Once established, security cooperation could expand to other areas unrelated to terrorism. Southeast Asia is rife with inter-communal discord, based sometimes on religion and sometimes on ethnicity. Fortunately, the region is diverse enough to have objective parties that can negotiate and enforce peace settlements. For example, because a majority of Thailand's population is neither Christian nor Muslim, Thai diplomats could broker disputes between some of Indonesia's warring communities, such as in the Moluccas Islands, and Thai soldiers could serve as peacekeepers.
Secretary Powell should suggest that future ASEAN military exercises be modeled on the successful Balikatan ("shoulder-to-shoulder") exercises between the United States and the Philippines. Unlike previous exercises, this year's Balikatan was conducted on Basilan, where the Abu Sayyaf terrorists were holding Americans hostage. U.S. and Philippine forces were able to carry out training missions that coincided with an ongoing military operation. The joint exercises forced the Abu Sayyaf to flee Basilan and led to the conclusion of that hostage crisis.
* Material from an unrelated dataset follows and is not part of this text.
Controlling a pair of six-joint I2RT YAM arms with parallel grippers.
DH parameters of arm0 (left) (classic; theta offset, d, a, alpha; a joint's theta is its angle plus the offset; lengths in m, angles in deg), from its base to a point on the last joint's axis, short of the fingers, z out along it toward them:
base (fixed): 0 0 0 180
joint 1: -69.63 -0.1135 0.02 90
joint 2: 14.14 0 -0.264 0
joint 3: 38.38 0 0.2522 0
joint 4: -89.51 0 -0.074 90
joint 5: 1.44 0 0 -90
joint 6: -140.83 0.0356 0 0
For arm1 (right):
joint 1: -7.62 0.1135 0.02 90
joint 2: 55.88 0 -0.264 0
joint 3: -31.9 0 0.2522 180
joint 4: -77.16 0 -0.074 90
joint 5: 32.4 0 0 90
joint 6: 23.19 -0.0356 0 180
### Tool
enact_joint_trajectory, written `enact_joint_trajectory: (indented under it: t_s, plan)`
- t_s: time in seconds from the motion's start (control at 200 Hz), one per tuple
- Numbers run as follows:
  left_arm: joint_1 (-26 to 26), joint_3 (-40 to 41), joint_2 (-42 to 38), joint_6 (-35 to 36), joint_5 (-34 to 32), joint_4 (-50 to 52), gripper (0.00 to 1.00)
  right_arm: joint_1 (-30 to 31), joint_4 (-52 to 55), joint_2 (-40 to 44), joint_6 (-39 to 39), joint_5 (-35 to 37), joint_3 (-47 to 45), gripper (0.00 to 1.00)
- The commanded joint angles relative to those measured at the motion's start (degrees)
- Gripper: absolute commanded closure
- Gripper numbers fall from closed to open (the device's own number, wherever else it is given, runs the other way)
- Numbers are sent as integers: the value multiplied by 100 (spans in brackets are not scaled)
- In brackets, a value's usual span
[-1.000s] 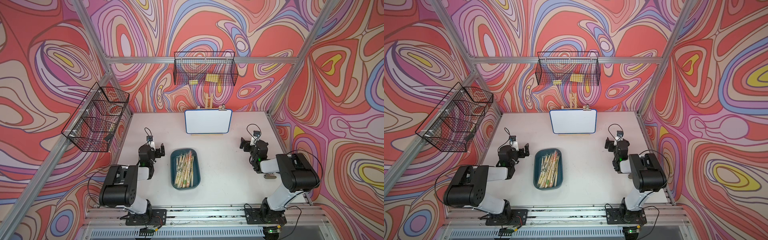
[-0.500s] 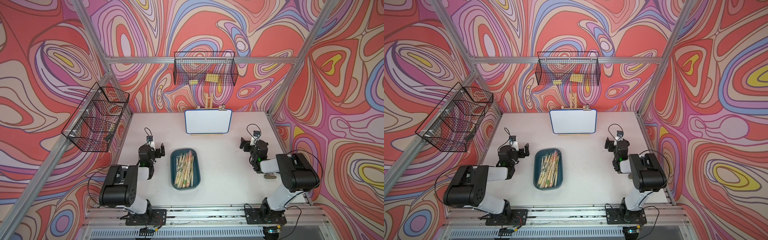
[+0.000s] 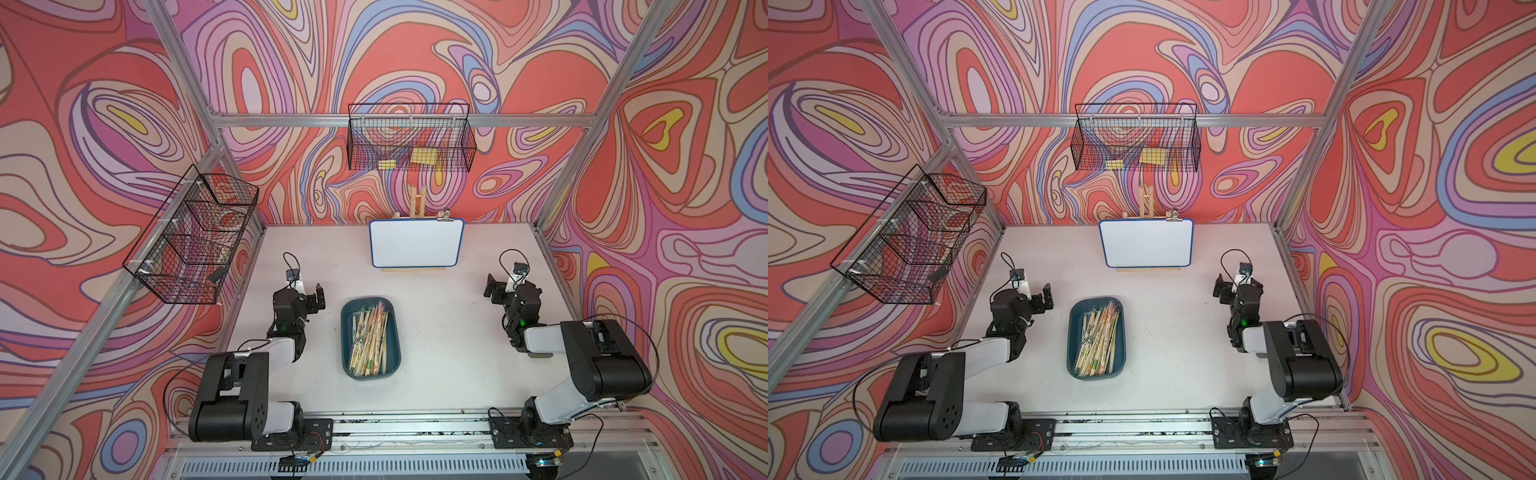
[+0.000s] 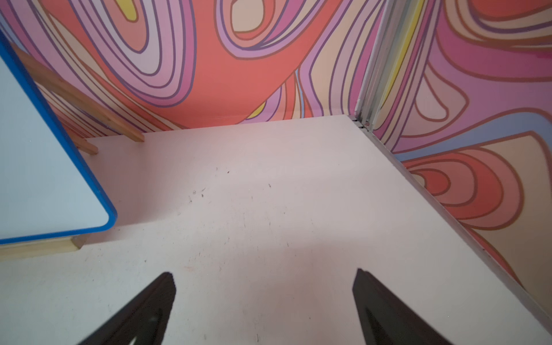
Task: Take the paired disposable chopsticks out of the storage box
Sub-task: Pick up the paired disposable chopsticks from the storage box.
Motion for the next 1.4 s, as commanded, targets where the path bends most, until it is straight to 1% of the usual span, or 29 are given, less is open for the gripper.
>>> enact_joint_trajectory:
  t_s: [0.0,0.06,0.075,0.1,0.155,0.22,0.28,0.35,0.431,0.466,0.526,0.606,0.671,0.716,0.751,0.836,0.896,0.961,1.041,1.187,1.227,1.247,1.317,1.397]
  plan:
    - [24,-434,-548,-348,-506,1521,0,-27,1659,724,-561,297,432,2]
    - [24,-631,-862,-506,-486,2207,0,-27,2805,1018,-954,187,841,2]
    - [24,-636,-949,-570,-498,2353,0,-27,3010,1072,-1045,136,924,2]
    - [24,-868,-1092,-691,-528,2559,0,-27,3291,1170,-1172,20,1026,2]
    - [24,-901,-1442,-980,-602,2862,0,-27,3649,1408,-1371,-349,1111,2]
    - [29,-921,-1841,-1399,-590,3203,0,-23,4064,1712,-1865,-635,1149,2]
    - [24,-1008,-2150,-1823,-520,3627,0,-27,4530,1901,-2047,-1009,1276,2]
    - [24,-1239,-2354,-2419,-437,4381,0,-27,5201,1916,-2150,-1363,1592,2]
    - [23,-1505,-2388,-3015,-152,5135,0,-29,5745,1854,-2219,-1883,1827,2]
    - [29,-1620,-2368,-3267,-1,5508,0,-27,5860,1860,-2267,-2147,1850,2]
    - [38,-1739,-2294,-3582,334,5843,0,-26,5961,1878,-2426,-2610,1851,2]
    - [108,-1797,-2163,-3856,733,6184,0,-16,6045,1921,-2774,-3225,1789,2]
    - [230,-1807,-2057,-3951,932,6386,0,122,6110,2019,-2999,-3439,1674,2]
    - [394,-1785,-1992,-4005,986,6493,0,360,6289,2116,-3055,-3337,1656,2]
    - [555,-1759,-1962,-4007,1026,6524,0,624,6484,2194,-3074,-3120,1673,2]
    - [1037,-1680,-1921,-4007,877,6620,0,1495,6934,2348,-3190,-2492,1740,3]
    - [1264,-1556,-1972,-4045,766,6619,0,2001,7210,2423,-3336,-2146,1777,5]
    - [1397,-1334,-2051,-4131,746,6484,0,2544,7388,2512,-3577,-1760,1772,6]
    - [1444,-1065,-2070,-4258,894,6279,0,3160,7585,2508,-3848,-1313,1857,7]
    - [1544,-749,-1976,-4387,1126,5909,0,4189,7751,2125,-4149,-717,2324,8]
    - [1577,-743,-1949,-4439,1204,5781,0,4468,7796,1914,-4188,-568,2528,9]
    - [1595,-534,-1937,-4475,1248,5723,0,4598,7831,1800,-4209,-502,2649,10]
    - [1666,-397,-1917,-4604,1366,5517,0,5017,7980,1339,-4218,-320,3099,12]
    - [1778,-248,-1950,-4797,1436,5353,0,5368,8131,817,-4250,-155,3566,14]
This model could be applied to other security problems. For instance, combined naval exercises could be conducted in the Malacca Straits, where the incidence of maritime piracy is the highest in the world. ASEAN should conduct such operations on its own, and Secretary Powell should encourage additional expanded exercises to include other members of the ARF.
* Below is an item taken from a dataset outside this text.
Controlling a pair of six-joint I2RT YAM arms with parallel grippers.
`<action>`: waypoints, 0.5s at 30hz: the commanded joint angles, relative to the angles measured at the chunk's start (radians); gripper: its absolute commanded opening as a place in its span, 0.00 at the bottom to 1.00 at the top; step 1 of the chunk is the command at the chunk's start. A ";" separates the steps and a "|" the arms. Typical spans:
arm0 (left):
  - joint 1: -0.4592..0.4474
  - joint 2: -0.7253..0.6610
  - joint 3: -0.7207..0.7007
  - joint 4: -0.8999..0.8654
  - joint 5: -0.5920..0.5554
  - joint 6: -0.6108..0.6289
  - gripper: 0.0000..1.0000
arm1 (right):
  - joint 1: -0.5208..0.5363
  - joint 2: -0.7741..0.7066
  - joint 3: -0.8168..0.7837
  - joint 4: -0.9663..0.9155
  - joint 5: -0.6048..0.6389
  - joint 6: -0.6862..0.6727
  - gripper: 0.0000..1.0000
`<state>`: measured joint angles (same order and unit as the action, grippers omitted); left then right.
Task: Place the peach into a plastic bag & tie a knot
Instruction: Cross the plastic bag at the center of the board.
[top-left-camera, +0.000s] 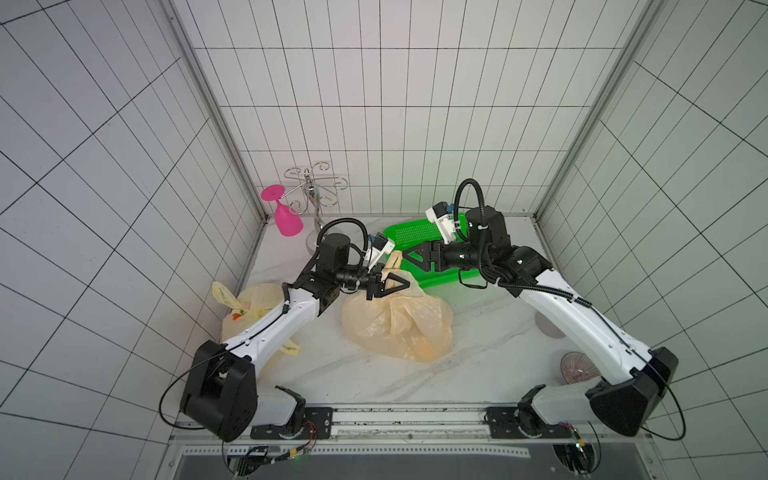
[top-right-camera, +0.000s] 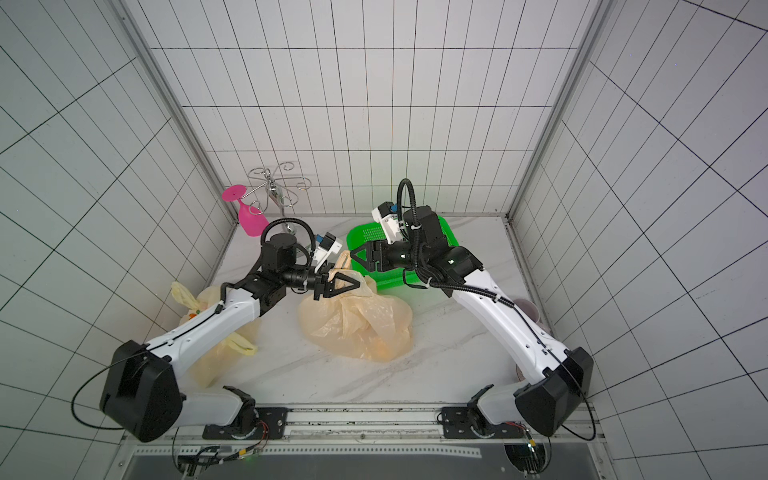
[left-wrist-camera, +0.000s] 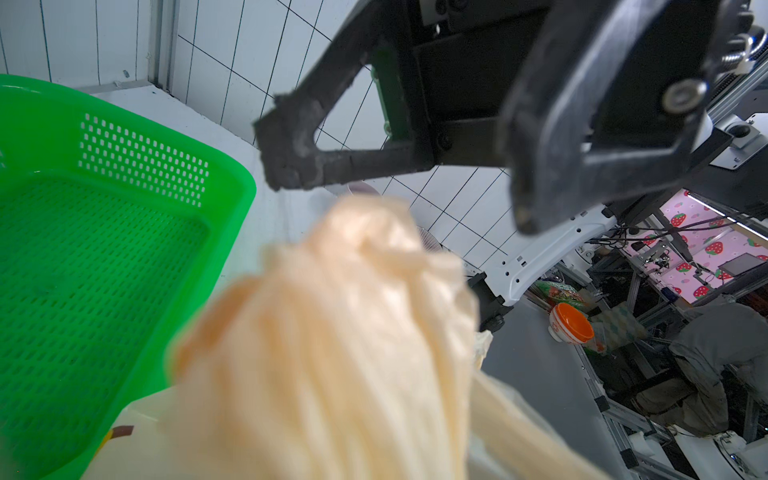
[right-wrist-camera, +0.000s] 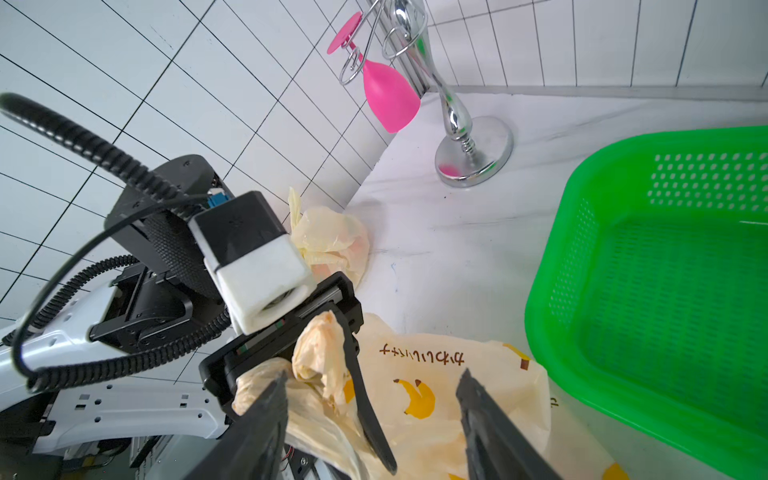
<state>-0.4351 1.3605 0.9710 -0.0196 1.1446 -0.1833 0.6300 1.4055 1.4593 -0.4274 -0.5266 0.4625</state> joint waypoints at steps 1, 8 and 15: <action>-0.002 -0.016 -0.009 -0.005 -0.008 0.024 0.23 | 0.025 0.018 0.140 -0.024 -0.036 0.053 0.66; -0.005 -0.017 -0.005 -0.005 -0.015 0.022 0.24 | 0.053 0.070 0.156 -0.014 -0.044 0.081 0.51; 0.009 -0.030 -0.008 -0.005 -0.048 -0.020 0.30 | 0.027 0.059 0.140 -0.002 -0.019 0.076 0.01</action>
Though the customary "ASEAN way" has been not to interfere with the internal affairs of one's neighbors out of respect for their sovereignty, the emergence of terrorism and other transnational crimes demands a regional response. As the only multilateral organization in Southeast Asia, ASEAN should be the vehicle for such collective action. In the upcoming ARF meeting in Brunei, Secretary Powell should make sure that terrorism remains a top priority and recommend that the region deal with the problem collectively.
Military cooperation should be viewed not as a relinquishment of sovereign responsibility but as an extension of national resilience, because it improves the region's ability to resist external threats. Fighting terrorism together would build trust among ASEAN members and offer an opportunity to establish formal security cooperation procedures that could be applied to other conflicts as they arise.
Dana Robert Dillon is Senior Policy Analyst for Southeast Asia at The Heritage Foundation.